**Provided material:**
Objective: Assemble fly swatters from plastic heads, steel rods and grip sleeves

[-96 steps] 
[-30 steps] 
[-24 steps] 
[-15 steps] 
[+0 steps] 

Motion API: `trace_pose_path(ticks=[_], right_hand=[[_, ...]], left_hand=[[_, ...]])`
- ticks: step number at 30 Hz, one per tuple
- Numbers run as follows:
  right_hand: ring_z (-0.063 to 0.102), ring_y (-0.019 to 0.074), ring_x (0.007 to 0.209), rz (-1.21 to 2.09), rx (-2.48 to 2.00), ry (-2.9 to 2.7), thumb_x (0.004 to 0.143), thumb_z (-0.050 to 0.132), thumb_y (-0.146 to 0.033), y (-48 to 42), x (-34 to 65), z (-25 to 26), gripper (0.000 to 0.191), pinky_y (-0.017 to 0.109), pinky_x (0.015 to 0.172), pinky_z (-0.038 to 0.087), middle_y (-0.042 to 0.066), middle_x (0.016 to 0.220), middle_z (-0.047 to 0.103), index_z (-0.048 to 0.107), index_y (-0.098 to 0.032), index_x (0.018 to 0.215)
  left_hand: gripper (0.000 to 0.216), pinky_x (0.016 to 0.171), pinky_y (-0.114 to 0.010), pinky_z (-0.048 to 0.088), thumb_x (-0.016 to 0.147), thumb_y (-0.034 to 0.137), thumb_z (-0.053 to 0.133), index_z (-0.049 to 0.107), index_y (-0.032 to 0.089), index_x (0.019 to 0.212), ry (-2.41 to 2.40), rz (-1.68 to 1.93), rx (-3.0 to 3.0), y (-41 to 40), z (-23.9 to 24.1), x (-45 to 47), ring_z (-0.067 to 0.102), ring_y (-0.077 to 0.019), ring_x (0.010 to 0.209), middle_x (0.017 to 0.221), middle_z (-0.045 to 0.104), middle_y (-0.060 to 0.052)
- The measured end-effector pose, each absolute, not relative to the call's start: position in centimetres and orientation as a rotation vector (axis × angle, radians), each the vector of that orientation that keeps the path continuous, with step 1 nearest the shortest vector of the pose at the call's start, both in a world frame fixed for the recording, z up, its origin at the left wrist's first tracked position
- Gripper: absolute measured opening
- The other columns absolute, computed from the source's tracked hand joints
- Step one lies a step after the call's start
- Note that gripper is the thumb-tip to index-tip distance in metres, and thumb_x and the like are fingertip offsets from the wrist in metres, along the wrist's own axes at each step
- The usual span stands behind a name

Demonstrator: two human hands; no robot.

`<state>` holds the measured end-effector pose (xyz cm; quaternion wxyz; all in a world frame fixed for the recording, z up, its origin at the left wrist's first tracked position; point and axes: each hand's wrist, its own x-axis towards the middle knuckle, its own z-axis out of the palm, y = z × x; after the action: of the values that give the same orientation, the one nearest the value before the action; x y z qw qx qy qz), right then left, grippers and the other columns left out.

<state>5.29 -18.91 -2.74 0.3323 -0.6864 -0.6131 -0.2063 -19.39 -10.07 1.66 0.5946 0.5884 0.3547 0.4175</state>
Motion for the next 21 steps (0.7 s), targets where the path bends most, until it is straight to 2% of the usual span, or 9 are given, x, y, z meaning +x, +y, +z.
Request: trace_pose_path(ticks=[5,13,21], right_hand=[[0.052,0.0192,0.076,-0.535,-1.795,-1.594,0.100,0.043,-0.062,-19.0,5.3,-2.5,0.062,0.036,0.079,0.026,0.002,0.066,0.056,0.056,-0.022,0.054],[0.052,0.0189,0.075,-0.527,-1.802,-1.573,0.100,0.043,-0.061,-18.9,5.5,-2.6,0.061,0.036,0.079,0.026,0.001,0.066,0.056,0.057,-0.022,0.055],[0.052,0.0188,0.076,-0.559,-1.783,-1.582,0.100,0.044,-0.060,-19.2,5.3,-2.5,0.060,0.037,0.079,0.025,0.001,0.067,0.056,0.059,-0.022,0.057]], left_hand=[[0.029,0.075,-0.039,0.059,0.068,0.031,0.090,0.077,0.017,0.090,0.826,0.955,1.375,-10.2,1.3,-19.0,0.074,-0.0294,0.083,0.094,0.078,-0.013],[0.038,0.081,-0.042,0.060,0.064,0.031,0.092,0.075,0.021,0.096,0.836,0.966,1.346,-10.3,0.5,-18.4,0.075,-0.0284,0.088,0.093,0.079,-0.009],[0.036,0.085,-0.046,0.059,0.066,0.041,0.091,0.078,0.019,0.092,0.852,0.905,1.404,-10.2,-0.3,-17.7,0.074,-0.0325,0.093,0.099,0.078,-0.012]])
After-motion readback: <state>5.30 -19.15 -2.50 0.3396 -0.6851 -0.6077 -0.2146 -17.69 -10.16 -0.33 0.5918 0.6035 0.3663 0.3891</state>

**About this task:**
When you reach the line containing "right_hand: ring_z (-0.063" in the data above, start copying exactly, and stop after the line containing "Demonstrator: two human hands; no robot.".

**Answer to the problem:**
  right_hand: ring_z (-0.063 to 0.102), ring_y (-0.019 to 0.074), ring_x (0.007 to 0.209), rz (-1.21 to 2.09), rx (-2.48 to 2.00), ry (-2.9 to 2.7), thumb_x (0.004 to 0.143), thumb_z (-0.050 to 0.132), thumb_y (-0.146 to 0.033), y (-48 to 42), x (-34 to 65), z (-25 to 26), gripper (0.000 to 0.191), pinky_y (-0.017 to 0.109), pinky_x (0.015 to 0.172), pinky_z (-0.038 to 0.087), middle_y (-0.042 to 0.066), middle_x (0.016 to 0.220), middle_z (-0.047 to 0.103), index_z (-0.048 to 0.107), index_y (-0.098 to 0.032), index_x (0.018 to 0.215)
  left_hand: gripper (0.000 to 0.216), pinky_x (0.016 to 0.171), pinky_y (-0.114 to 0.010), pinky_z (-0.048 to 0.088), thumb_x (-0.016 to 0.147), thumb_y (-0.034 to 0.137), thumb_z (-0.053 to 0.133), index_z (-0.049 to 0.107), index_y (-0.032 to 0.089), index_x (0.019 to 0.212), ry (-2.41 to 2.40), rz (-1.68 to 1.93), rx (-3.0 to 3.0), y (-41 to 40), z (-23.9 to 24.1), x (-45 to 47), ring_z (-0.067 to 0.102), ring_y (-0.077 to 0.019), ring_x (0.010 to 0.209), middle_x (0.017 to 0.221), middle_z (-0.045 to 0.104), middle_y (-0.060 to 0.052)
- The measured end-effector pose, each absolute, not relative to the call's start: position in centimetres and orientation as a rotation vector (axis × angle, radians), each the vector of that orientation that keeps the path continuous, with step 1 nearest the shortest vector of the pose at the call's start, both in a world frame fixed for the recording, z up, its origin at the left wrist's first tracked position
- Gripper: absolute measured opening
- The other columns absolute, computed from the source's tracked hand joints
- Step one lies a step after the call's start
- Note that gripper is the thumb-tip to index-tip distance in metres, and thumb_x and the like are fingertip offsets from the wrist in metres, along the wrist's own axes at each step
- The usual span stands behind a name

Demonstrator: two human hands; no robot.

This concludes the answer to the exercise.